(Records drawn from a dataset)

----------------

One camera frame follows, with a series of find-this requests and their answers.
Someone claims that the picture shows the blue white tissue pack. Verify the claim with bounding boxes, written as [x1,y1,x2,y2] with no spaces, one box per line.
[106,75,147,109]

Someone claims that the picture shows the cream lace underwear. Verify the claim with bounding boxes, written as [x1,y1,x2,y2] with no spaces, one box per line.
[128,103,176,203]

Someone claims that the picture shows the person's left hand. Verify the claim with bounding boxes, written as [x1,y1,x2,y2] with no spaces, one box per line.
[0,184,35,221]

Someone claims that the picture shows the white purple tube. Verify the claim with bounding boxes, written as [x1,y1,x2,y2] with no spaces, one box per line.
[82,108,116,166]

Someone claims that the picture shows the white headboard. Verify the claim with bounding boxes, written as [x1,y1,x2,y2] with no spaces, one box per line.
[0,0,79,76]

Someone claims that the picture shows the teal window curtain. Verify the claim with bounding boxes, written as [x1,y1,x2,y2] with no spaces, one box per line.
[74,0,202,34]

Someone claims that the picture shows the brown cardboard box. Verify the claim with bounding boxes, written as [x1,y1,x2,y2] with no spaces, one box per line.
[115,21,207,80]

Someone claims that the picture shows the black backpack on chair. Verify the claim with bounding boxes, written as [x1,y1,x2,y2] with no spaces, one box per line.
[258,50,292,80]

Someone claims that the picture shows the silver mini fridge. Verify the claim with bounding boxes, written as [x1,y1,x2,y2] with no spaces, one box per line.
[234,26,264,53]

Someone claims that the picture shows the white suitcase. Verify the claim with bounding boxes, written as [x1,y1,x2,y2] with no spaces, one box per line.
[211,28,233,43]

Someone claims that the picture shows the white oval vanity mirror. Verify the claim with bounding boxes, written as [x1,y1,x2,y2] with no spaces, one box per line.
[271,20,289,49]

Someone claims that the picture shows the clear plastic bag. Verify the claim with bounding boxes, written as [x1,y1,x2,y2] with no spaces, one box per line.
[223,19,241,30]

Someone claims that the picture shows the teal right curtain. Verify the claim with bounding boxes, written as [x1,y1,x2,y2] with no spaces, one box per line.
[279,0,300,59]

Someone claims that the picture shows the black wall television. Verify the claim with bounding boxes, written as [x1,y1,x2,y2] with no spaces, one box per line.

----------------

TASK ITEM >>
Could I ask you to return the records exactly and in full?

WRITTEN RESPONSE >>
One camera frame follows, with a series of find-this requests and their answers.
Someone claims that the picture shows the blue white tissue pack. Verify the claim with bounding boxes, written as [x1,y1,x2,y2] with no spaces, one box per line.
[106,75,147,109]

Someone claims that the picture shows the cream lace underwear. Verify the claim with bounding boxes, written as [x1,y1,x2,y2] with no spaces, one box per line.
[128,103,176,203]

Someone claims that the picture shows the person's left hand. Verify the claim with bounding boxes, written as [x1,y1,x2,y2] with no spaces, one box per line.
[0,184,35,221]

Someone claims that the picture shows the white purple tube. Verify the claim with bounding boxes, written as [x1,y1,x2,y2] with no spaces, one box per line.
[82,108,116,166]

Someone claims that the picture shows the white headboard. Verify the claim with bounding boxes, written as [x1,y1,x2,y2] with no spaces, one box per line.
[0,0,79,76]

Someone claims that the picture shows the teal window curtain. Verify the claim with bounding boxes, written as [x1,y1,x2,y2] with no spaces, one box per line.
[74,0,202,34]

Someone claims that the picture shows the brown cardboard box. Verify the claim with bounding boxes, written as [x1,y1,x2,y2] with no spaces, one box per line.
[115,21,207,80]

Someone claims that the picture shows the black backpack on chair. Verify the claim with bounding boxes, written as [x1,y1,x2,y2] with no spaces, one box per line.
[258,50,292,80]

Someone claims that the picture shows the silver mini fridge. Verify the claim with bounding boxes, written as [x1,y1,x2,y2] with no spaces, one box per line.
[234,26,264,53]

Someone claims that the picture shows the white suitcase. Verify the claim with bounding boxes, written as [x1,y1,x2,y2] with no spaces, one box per line.
[211,28,233,43]

Someone claims that the picture shows the white oval vanity mirror. Verify the claim with bounding boxes, written as [x1,y1,x2,y2] with no spaces, one box per line.
[271,20,289,49]

Someone claims that the picture shows the clear plastic bag. Verify the claim with bounding boxes, written as [x1,y1,x2,y2] with no spaces, one box per line.
[223,19,241,30]

Someone claims that the picture shows the teal right curtain. Verify the claim with bounding boxes, written as [x1,y1,x2,y2] with no spaces, one box per line.
[279,0,300,59]

Someone claims that the picture shows the black wall television. Verify the claim with bounding boxes, written as [x1,y1,x2,y2] with no spaces, one box per line.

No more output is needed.